Directions - Give back exactly the lines that run from the beginning of the entries to the line containing "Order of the", both included, and nothing else.

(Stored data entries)

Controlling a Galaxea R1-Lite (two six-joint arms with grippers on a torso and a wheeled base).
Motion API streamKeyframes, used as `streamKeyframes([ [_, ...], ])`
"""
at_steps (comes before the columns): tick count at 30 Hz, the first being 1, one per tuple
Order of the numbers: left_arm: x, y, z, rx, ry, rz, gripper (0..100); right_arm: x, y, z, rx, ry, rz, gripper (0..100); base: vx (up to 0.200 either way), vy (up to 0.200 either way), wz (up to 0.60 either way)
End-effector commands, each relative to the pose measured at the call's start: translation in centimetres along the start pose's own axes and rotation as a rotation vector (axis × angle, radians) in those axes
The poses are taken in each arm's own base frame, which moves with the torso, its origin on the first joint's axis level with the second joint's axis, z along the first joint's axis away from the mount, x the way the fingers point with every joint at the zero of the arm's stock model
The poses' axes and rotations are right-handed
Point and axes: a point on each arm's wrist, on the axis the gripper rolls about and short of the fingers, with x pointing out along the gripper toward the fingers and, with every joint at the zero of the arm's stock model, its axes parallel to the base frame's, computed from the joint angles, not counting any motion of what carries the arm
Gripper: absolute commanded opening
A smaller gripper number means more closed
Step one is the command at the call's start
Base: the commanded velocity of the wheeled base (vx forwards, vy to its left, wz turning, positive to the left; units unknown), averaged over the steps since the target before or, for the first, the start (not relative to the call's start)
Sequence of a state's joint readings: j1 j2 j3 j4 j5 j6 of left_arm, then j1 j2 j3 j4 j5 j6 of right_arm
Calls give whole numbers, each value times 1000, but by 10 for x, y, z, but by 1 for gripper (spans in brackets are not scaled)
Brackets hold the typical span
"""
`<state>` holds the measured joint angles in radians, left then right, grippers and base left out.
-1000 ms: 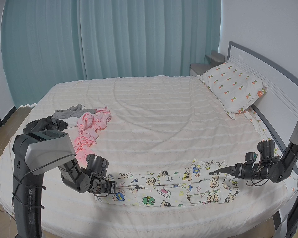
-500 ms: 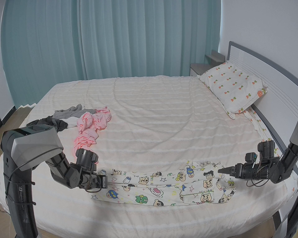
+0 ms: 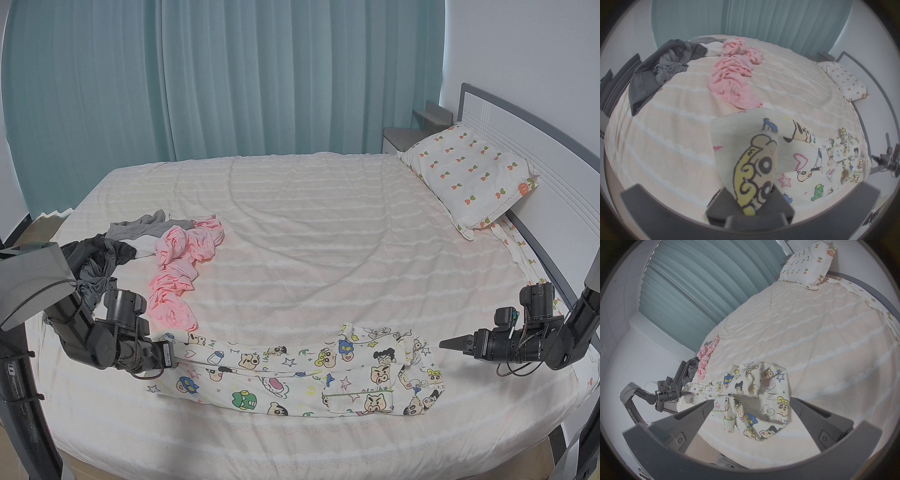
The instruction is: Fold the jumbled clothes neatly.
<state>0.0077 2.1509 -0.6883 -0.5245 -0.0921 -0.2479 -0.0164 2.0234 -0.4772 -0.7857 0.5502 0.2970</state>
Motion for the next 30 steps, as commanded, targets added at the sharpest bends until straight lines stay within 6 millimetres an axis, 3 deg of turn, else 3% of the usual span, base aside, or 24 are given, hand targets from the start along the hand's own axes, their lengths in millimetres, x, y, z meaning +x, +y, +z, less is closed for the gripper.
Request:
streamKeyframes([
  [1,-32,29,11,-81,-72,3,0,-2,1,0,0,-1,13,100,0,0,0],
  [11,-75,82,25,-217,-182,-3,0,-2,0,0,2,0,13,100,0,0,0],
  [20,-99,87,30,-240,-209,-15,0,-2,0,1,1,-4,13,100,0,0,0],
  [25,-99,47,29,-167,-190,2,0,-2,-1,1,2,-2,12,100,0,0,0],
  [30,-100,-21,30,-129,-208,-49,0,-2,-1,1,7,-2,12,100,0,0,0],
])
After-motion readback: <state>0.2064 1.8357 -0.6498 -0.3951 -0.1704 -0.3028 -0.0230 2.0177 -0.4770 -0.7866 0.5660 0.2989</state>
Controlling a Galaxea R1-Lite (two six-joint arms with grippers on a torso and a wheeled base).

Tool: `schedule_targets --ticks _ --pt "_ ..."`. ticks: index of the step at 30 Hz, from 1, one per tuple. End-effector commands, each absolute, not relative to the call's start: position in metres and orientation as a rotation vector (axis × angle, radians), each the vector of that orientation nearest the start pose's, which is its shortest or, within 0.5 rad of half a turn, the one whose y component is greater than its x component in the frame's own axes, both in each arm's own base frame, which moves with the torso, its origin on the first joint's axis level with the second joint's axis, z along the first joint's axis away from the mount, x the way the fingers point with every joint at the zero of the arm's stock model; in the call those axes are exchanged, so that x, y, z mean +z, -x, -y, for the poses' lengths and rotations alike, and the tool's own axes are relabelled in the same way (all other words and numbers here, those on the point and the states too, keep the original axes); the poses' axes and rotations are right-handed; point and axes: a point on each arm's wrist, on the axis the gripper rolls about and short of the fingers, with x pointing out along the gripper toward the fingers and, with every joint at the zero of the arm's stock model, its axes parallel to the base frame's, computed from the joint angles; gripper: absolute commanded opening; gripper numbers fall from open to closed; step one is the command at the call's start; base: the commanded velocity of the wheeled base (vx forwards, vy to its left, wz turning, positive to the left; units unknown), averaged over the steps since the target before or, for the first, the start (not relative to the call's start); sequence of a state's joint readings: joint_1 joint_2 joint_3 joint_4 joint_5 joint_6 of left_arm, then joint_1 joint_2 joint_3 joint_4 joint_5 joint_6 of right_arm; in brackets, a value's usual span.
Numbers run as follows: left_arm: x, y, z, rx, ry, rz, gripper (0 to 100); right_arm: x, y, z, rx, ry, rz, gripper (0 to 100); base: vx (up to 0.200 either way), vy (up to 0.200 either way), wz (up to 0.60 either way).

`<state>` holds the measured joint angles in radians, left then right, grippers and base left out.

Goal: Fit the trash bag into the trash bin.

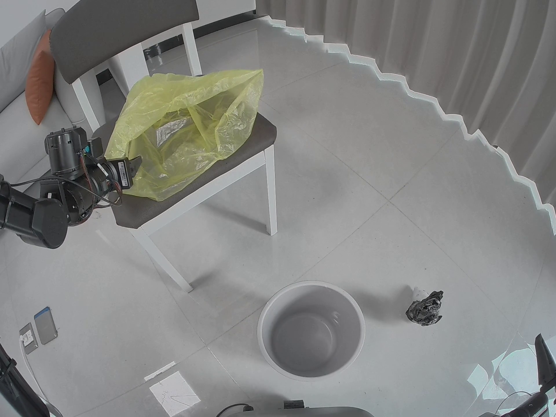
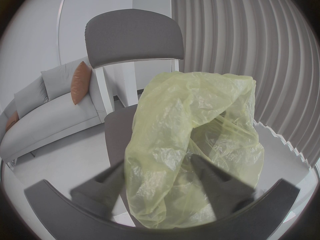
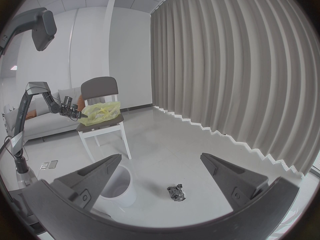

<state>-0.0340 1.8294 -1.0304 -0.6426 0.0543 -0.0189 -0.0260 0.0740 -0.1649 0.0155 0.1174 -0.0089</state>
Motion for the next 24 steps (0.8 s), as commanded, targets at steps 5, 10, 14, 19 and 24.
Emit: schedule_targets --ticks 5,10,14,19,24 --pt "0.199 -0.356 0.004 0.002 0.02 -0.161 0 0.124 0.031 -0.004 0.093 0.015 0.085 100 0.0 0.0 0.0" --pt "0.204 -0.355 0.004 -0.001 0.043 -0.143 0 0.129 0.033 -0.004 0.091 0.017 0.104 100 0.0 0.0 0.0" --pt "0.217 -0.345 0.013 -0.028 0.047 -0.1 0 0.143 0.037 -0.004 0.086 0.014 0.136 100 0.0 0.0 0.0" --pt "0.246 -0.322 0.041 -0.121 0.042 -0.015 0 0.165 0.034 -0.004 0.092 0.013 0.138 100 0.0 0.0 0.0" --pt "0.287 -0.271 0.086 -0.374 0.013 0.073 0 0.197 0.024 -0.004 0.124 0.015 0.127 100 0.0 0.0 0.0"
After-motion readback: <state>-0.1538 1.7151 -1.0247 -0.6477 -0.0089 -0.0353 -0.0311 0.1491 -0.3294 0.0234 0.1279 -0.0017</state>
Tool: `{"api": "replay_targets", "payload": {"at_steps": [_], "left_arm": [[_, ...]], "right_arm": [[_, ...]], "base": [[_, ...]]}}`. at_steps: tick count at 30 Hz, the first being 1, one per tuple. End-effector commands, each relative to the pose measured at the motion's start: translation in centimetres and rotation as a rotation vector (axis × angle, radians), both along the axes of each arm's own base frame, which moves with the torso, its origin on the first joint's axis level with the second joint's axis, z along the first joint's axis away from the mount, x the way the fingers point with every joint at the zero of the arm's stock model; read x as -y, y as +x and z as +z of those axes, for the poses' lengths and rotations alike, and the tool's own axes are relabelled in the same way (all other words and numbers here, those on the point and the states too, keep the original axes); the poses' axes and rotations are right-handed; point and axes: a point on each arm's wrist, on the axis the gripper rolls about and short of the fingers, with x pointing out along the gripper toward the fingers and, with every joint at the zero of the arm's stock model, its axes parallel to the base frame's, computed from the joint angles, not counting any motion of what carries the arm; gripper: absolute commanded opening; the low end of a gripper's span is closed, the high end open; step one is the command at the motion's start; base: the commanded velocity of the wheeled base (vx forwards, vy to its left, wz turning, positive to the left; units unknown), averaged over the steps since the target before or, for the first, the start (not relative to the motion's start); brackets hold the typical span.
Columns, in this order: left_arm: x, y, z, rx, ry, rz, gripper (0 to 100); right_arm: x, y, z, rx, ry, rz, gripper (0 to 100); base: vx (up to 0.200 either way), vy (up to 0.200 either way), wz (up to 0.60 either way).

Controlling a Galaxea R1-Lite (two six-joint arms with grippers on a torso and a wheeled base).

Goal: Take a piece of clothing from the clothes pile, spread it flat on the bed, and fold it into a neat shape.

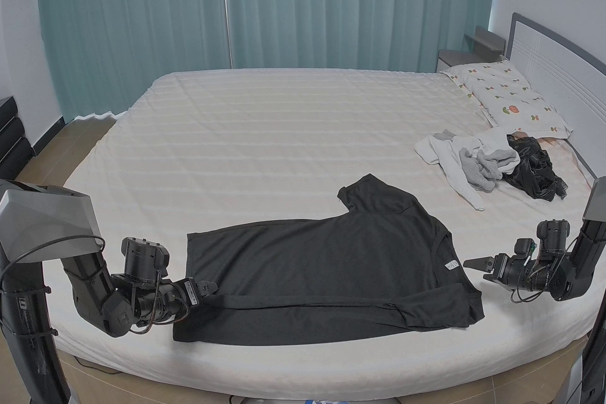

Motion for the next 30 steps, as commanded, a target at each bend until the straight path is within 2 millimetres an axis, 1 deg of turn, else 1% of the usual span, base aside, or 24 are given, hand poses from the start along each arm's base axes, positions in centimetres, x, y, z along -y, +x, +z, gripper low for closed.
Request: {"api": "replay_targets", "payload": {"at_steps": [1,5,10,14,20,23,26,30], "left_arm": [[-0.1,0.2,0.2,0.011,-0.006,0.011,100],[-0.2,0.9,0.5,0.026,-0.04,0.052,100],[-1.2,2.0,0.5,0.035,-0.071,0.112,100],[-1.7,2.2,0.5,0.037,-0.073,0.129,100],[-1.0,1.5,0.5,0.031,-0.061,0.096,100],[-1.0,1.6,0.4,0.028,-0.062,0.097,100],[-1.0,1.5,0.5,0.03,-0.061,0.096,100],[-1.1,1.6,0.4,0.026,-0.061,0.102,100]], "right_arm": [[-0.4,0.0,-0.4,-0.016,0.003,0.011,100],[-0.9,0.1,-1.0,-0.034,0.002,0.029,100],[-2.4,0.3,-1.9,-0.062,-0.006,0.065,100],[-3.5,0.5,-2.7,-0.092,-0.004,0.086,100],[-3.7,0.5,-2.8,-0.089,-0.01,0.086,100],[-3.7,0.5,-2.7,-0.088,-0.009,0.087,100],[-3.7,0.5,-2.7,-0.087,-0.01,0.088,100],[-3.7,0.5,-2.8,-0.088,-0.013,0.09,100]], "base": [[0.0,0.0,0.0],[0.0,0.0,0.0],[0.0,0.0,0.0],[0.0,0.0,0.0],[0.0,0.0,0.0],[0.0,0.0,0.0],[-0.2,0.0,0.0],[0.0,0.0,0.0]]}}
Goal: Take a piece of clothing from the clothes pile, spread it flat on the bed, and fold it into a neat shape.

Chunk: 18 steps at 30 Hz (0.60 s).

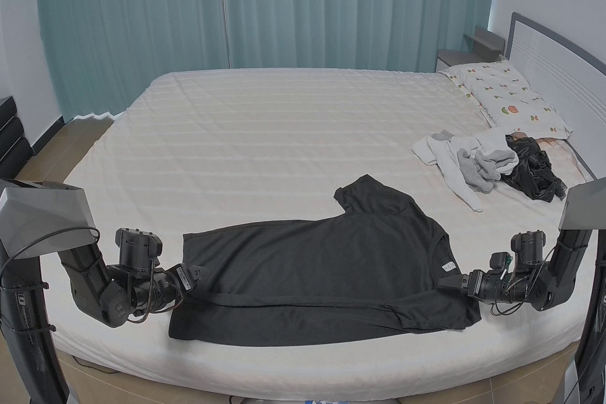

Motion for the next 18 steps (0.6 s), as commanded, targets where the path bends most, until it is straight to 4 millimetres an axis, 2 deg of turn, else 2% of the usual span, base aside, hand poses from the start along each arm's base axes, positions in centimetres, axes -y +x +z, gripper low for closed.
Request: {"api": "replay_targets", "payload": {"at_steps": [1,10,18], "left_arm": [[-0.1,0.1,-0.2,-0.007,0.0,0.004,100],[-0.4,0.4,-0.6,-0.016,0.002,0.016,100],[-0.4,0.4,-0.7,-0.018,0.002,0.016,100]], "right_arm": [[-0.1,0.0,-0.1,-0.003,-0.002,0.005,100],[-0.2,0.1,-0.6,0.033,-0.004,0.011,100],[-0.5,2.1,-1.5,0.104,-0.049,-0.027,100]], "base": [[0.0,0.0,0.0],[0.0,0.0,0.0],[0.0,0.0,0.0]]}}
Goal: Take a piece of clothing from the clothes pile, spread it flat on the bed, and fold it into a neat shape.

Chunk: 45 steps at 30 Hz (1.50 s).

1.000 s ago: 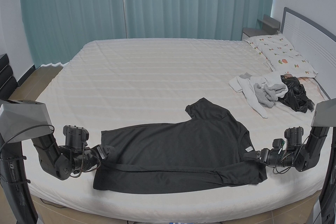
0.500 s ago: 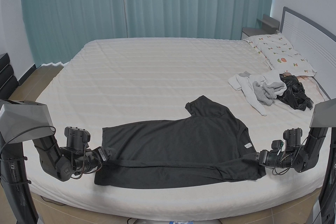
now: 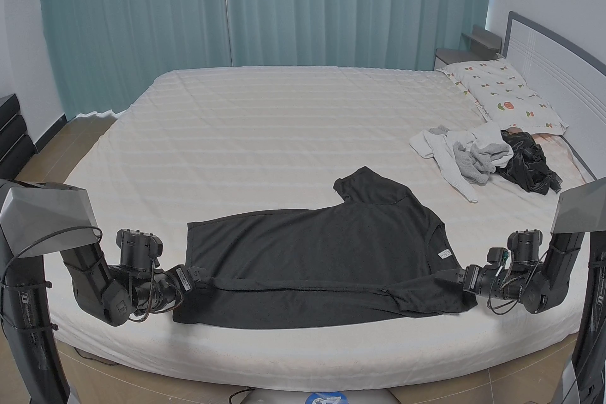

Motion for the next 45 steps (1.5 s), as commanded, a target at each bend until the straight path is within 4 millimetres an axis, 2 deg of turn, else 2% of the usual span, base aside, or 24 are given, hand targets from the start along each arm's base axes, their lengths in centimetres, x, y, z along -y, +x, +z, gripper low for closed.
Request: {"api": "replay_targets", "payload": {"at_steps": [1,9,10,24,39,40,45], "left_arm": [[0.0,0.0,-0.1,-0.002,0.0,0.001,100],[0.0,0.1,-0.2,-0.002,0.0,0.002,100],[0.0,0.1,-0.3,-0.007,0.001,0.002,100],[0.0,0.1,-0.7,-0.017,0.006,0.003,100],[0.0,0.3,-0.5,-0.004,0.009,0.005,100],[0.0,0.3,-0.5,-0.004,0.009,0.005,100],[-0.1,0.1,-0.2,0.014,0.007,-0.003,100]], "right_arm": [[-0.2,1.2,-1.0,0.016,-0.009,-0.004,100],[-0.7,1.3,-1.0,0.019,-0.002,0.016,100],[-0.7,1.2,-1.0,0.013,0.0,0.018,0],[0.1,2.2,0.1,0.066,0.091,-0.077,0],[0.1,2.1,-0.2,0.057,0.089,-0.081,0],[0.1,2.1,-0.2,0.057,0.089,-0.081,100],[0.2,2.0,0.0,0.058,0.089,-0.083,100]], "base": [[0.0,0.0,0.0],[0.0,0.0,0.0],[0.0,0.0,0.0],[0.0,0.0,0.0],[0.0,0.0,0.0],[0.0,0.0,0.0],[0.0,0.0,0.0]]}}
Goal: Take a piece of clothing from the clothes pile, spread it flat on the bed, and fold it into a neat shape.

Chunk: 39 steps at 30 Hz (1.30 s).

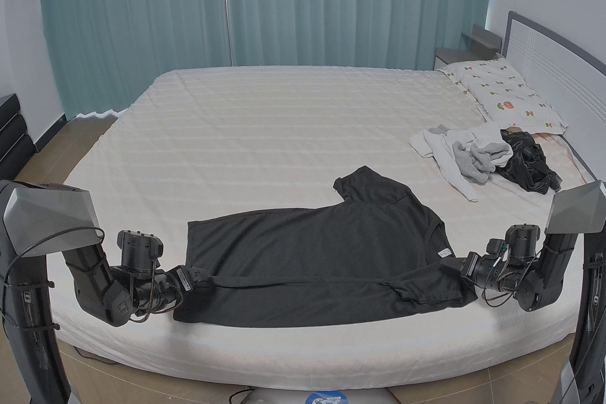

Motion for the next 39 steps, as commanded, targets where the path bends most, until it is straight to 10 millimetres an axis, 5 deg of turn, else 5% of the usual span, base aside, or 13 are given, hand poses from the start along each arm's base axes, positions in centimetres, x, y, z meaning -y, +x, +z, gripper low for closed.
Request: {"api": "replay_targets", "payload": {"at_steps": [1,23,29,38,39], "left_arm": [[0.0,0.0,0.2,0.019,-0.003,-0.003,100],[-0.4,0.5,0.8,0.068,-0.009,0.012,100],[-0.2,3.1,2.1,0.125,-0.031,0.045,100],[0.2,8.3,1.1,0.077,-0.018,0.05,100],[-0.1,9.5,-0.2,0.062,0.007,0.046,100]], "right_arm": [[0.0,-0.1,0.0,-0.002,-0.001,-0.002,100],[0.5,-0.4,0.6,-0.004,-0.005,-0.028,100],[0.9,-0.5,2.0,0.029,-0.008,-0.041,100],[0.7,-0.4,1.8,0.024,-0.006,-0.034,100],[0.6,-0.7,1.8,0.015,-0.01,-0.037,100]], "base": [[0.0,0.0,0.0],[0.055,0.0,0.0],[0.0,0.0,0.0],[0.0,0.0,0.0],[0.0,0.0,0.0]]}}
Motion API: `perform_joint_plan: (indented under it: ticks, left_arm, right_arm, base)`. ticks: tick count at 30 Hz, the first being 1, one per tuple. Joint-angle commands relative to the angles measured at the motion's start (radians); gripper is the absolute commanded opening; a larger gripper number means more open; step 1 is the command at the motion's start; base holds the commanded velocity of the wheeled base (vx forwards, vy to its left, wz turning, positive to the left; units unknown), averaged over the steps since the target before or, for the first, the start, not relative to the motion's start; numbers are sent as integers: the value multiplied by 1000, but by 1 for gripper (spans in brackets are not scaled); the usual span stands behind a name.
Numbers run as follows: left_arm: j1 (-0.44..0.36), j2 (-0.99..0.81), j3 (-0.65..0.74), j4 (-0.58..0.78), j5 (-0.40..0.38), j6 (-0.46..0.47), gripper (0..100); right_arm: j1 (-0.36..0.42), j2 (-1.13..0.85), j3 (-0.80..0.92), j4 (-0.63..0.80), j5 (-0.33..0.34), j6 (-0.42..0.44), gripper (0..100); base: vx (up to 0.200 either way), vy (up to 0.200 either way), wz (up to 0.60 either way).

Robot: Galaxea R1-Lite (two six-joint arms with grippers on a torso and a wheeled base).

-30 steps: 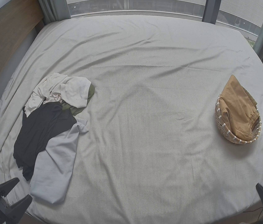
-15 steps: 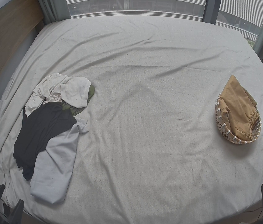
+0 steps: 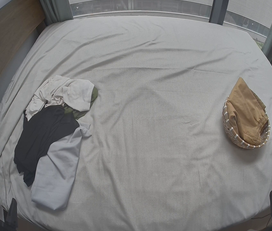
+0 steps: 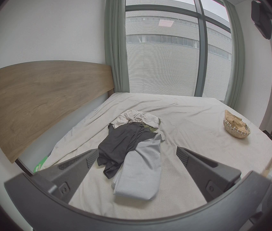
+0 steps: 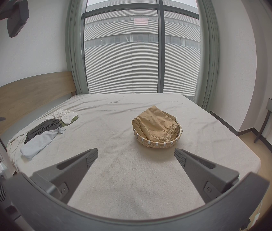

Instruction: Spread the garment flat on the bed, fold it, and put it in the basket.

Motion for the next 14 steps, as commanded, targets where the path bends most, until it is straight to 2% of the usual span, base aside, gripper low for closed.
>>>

Answer to this exercise -
Controlling a Galaxea R1-Lite (two six-joint arms with grippers on a torso and a wheeled base).
Motion API streamKeyframes, used as `streamKeyframes([ [_, ...], ])`
"""
at_steps (comes before the columns): tick count at 30 Hz, the first being 1, one per tuple
Order of the numbers: left_arm: x, y, z, rx, ry, rz, gripper (0..100); right_arm: x, y, z, rx, ry, rz, gripper (0..100); base: vx (up to 0.200 either way), vy (up to 0.200 either way), wz (up to 0.60 either way)

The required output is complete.